常为民的眼珠子瞪得大大的,脖子上的青筋突起。程清明无奈地叹息了一声:“常为民,现在已经到了关键时期,西北生物的水已经被搅浑了,我可以给你漏个底,有人在星期六一早就将你的事情捅到证监会主席那里了,你也知道股改是新任证监会主席上台抓的第一件大事,出现问题影响股改,将直接影响到我们主席的头上乌纱,所以现在已不仅是你常为民一个人的事情。我们现在也无法判断绑架案跟你的账户离奇交易是否有关联,不是我们不讲人情,如果你现在不证明你的清白,那我们只有申请公安机关对你的账户进行查封,你的投票权也将相应的被取消。一旦秦箫的借款调查清楚了,我相信你知道后果的严重性。”
“飞警官,程组长,你们推理也好,分析也罢,无非是要送我进监狱。但我必须要先救我的儿子,如果我的儿子有事,我老婆也会崩溃,我不知道这家最后会变成什么样。”常为民又站了起来,“我现在已经没时间了,你们再推理分析下去,我常家就真的要毁在我的手上了。”
飞翟拨通了局长的电话,希望刑侦大队能配合经侦大队解救常为民的儿子,一旦因为经侦大队的侦查延误了时间,闹出了人命,他这一次可得吃不了兜着走。跟局长通完电话,飞翟的心越绷越紧,现在距绑匪最后通牒的时间已不多,连他们在什么位置都还不知道,如何进行解救?如果绑匪跟常为民的股票账户离奇交易没有关系,那他们会很容易撕票。

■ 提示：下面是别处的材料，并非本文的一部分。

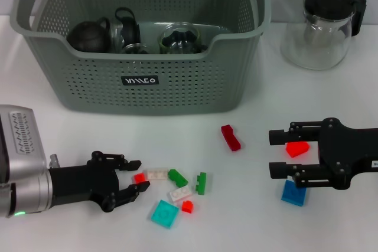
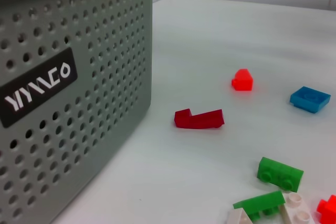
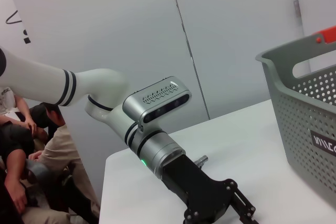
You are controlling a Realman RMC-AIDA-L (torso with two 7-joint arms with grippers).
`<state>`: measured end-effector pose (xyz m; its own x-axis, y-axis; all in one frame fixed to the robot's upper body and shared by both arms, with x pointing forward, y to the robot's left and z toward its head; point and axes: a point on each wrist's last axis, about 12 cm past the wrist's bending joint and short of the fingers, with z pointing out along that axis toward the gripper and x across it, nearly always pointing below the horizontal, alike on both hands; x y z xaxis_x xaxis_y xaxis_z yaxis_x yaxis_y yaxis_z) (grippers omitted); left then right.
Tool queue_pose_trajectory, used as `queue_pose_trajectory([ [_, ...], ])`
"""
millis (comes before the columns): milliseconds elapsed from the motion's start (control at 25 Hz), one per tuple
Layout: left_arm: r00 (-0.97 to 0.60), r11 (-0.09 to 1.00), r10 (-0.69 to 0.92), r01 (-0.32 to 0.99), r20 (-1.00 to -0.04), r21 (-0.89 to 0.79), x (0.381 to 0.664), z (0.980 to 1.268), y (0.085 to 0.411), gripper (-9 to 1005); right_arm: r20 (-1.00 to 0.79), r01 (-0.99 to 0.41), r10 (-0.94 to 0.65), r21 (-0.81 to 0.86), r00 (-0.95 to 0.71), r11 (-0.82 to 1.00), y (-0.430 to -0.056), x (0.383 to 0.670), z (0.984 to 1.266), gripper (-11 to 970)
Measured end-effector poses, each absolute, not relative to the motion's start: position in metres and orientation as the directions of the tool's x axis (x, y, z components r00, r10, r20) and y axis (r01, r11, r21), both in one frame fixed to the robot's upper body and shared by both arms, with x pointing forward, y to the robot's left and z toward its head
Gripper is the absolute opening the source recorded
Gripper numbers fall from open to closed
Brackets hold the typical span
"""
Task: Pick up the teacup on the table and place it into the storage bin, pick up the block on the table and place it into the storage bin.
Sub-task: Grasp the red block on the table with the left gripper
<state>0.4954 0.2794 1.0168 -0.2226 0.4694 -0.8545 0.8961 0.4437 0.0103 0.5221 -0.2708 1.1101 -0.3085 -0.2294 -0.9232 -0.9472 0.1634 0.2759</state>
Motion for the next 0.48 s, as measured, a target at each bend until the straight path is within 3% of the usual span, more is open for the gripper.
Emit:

“常为民,在跟绑匪通话的过程中,你听到过你儿子的声音没有?”飞翟话刚问完,刑警大队的大队长就带着两名警察赶到了经侦大队的办公室。“飞一刀,这个绑架案到底是怎么回事?”刑警大队的大队长江涛是局里有名的霹雳火,“按照你说的绑匪最后通牒时间,我们现在已经没有时间了。”
“常为民,这是刑警大队的大队长江涛,你具体说说这几天的情况。”飞翟冲着已经面无血色的常为民说道。
常为民咬了咬牙说:“星期五下午2点20分左右,我在家看股票,杨雪突然接到一个电话,说绑架了我们的儿子,又要求我们出200万赎金,杨雪听后就晕过去了,我便立刻将杨雪送进了医院。后来绑匪又打过几次电话,都是催赎金的。这中间我还接到过一个神秘人打来的电话,那人对我家发生的情况非常的清楚,这期间我的邻居秦箫还借给了我6万元,也就是你们说的录像带资料上的那个女人。”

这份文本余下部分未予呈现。